Terralaboris asbl

Prescription des cotisations à charge des sociétés : délai et validité de l’interruption de la prescription

Commentaire de C. trav. Bruxelles, 11 mai 2007, R.G. 49.022

Mis en ligne le jeudi 27 mars 2008


Cour du travail de Bruxelles, 11 mai 2007, R.G. n° 49.022

TERRA LABORIS ASBL – Pascal HUBAIN

Dans un arrêt du 11 mai 2007, la Cour du travail de Bruxelles a rappelé les conditions dans lesquelles une lettre peut valablement interrompre une prescription.

Les faits

La demande de la Caisse d’assurances sociales portait sur le paiement d’environ 4.000 EUR au titre de cotisations à charge d’une société, pour les années 1997 à 2005.

En application de l’article 95 § 2 de la loi du 30 décembre 1992, le délai de prescription des cotisations à charge de sociétés prend cours à partir du 1er janvier de l’année qui suit celle pour laquelle elles sont dues. La prescription est interrompue de la manière prévue à l’article 2244 du Code civil et par une lettre recommandée dans laquelle l’organisme chargé du recouvrement réclame la cotisation due. Quant au délai de prescription, il est de cinq ans.
La Caisse soutenait avoir interrompu la prescription par une lettre recommandée du 9 décembre 2002.

Pour la caisse, par conséquent, la prescription avait valablement été interrompue.

La position du tribunal

Par jugement du 17 août 2006, le tribunal du travail condamna la société à payer les cotisations et majorations pour les années en cause.

La société interjeta appel.

La position des parties en appel

La caisse maintenait sa position antérieure, étant la validité de l’interruption de la prescription par lettre recommandée du 9 décembre 2002.

Quant à la société, elle considérait que la lettre n’avait pas pu interrompre cette prescription, dès lors que la caisse ne prouvait pas que cette lettre était signée.

La position de la Cour

La Cour relève d’abord que la caisse établit avoir envoyé un courrier recommandé le 17 décembre 2002. Ce pli n’avait pas été réclamé.

La copie de la lettre déposée fait toutefois apparaître qu’elle ne contient aucune forme ou trace de signature de son expéditeur.
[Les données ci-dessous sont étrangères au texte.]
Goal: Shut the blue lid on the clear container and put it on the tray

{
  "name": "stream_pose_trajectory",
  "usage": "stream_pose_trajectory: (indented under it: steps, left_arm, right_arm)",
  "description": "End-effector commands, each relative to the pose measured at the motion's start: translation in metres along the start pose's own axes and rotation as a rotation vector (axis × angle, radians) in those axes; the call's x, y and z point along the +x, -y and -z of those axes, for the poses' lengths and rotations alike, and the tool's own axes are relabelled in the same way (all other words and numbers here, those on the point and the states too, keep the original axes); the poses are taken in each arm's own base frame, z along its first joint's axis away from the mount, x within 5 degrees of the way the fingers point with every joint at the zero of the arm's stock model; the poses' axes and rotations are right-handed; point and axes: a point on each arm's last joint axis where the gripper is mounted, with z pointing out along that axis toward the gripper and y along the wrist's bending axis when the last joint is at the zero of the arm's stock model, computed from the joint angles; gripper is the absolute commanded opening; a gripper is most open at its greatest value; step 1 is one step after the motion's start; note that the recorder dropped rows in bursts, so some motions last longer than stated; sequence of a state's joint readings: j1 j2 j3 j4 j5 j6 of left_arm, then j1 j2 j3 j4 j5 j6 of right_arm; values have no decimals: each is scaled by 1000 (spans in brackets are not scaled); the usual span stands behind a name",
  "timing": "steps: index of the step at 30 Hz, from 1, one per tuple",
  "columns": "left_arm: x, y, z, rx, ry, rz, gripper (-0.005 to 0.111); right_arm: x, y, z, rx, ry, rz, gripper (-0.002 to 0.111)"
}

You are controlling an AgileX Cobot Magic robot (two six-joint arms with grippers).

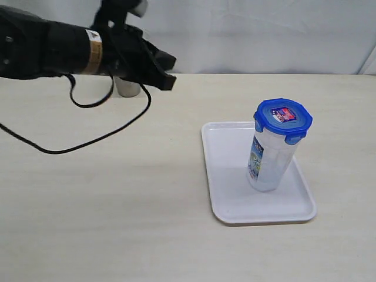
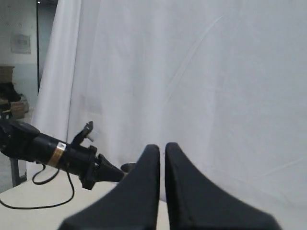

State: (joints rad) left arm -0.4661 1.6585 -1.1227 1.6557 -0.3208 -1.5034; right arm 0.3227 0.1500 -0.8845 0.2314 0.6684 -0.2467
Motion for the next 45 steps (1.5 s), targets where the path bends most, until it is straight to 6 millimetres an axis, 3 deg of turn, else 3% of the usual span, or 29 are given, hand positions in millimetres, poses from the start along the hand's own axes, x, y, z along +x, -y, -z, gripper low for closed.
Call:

Aucune place n’y apparaît réservée à la signature de son auteur dont ni le nom ni la qualité ne sont repris.

La Cour retiendra que cette lettre ne peut pas être considérée comme ayant valablement interrompu la prescription. En effet, pour avoir cet effet, le courrier adressé doit manifester au débiteur la volonté dans le chef du créancier de reprendre l’exercice de son droit. Cet acte juridique n’a d’efficacité que s’il est valablement notifié. Pour la Cour, cette volonté, pour être conforme aux conditions de l’article 95 de la loi du 30 décembre 1992, doit être exprimée par une lettre et cette lettre doit être envoyée par recommandé. La Cour s’attache alors à définir ce qu’il y a lieu d’entendre par « lettre », étant qu’il s’agit d’une communication écrite et signée, faite par une personne à une autre personne. La signature de l’auteur constitue l’élément essentiel le plus important de l’acte sous seing privé.
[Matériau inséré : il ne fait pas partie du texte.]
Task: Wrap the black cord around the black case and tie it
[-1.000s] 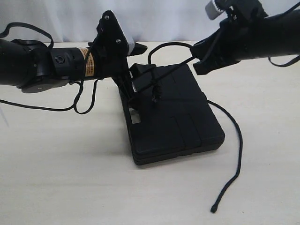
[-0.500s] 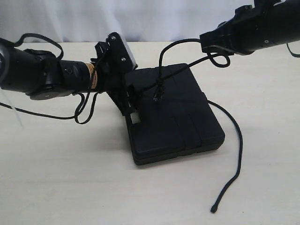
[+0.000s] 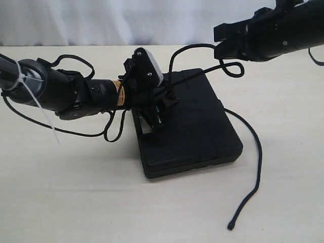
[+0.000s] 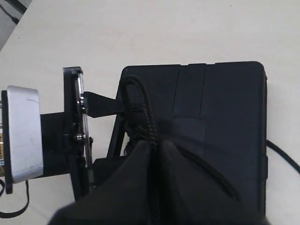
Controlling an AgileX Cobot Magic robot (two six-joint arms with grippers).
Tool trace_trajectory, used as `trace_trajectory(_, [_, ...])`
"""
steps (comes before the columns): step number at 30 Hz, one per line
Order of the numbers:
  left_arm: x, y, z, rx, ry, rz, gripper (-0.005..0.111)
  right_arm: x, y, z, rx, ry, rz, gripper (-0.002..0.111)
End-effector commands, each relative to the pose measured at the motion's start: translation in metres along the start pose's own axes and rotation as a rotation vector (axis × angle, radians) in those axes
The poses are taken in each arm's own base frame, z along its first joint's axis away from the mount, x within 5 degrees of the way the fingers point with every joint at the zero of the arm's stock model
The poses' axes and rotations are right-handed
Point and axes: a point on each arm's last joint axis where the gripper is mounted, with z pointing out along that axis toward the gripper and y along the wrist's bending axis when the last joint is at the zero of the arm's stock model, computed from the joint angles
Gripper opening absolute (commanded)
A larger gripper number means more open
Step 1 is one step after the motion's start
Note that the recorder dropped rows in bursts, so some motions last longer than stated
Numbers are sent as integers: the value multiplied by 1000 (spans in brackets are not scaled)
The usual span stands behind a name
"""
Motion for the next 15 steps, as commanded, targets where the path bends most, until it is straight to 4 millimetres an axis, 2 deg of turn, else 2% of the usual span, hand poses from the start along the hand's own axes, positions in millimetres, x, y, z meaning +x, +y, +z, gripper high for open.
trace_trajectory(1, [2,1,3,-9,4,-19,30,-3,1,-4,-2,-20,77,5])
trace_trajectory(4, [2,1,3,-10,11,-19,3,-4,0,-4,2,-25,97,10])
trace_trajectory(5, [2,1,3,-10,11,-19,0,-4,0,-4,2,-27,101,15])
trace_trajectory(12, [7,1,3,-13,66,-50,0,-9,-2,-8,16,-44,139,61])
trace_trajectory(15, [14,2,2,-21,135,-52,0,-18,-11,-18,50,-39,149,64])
Reprenant la doctrine (MOUGENOT, La preuve, Larcier, p. 151 et réf. citées, ainsi que de la jurisprudence), la Cour rappelle que la signature a pour but de permettre l’identification de l’auteur de la lettre et de manifester l’adhésion du signataire au contenu de l’acte. En l’absence de toute forme ou trace de signature, un écrit ne peut constituer une lettre.

De même, la Cour de cassation a rappelé dans un arrêt du 22 septembre 2003 (J.T.T. 2004, p. 7) que la lettre recommandée visée par l’article 11 §1er de l’arrêté royal n° 464 du 25 septembre 1986 ne peut interrompre la prescription que si elle est signée par la personne compétente au nom de l’organisme ou de l’institut, sans avoir égard au fait qu’il apparaît que l’organisme ou l’institut en est l’expéditeur. Cette règle découle, selon la Cour, de la notion de lettre et est applicable quelle que soit la nature juridique du créancier, qu’il soit un organisme de droit public ou une asbl, notamment.

En conséquence, les cotisations réclamées sont prescrites.

Intérêt de la décision

Il n’est pas rare de voir que des administrations s’en tiennent, pour des décisions administratives – pourtant importantes – à un libellé général et qu’elles omettent d’apposer au bas du courrier adressé à l’assuré social la signature de l’auteur de la décision. La Cour du travail rappelle ici qu’il s’agit d’une formalité essentielle. A défaut, le courrier en cause – même adressé par voie recommandée – ne peut pas sortir d’effets juridiques, en tout cas, selon l’arrêt, sur le plan de la prescription.